§ WHAT IS REQUIRED: Beginning with the first line of the material, set down each line exactly as written, up to and including the line with "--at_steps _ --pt".

(SOURCE DATA)

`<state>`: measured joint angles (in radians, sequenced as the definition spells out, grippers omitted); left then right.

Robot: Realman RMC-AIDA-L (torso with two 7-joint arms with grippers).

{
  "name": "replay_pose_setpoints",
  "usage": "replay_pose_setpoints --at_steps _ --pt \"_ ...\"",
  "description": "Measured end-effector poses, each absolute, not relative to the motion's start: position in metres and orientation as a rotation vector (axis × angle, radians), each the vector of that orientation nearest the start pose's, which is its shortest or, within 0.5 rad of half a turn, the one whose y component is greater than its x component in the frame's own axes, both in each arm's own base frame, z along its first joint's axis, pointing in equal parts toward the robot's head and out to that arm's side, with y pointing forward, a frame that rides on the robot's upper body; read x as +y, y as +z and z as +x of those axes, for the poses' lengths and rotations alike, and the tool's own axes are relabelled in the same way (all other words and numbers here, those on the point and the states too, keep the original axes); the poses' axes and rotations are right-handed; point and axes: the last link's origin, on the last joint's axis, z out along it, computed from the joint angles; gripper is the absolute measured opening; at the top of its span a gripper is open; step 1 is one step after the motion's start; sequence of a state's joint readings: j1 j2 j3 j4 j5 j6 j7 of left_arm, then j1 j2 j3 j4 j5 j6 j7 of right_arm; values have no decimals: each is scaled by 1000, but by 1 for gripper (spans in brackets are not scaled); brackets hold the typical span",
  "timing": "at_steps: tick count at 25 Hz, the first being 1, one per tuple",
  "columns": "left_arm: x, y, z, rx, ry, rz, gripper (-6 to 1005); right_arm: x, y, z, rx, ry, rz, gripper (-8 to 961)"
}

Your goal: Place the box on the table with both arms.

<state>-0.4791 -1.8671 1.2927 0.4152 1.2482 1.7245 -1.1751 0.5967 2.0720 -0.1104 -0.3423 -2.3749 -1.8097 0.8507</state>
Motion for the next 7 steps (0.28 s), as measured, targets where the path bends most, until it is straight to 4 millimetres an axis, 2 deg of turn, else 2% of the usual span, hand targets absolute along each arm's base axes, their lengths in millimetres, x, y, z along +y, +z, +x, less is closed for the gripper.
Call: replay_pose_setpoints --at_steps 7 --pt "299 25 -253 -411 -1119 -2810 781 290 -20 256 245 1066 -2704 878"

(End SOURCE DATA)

§ SOLUTION:
`<state>`: measured joint angles (in radians, sequenced as the definition spells out, grippers omitted); left then right.

Robot: Realman RMC-AIDA-L (torso with two 7-joint arms with grippers).

{
  "name": "replay_pose_setpoints",
  "usage": "replay_pose_setpoints --at_steps _ --pt \"_ ...\"",

With this, the exercise is finished.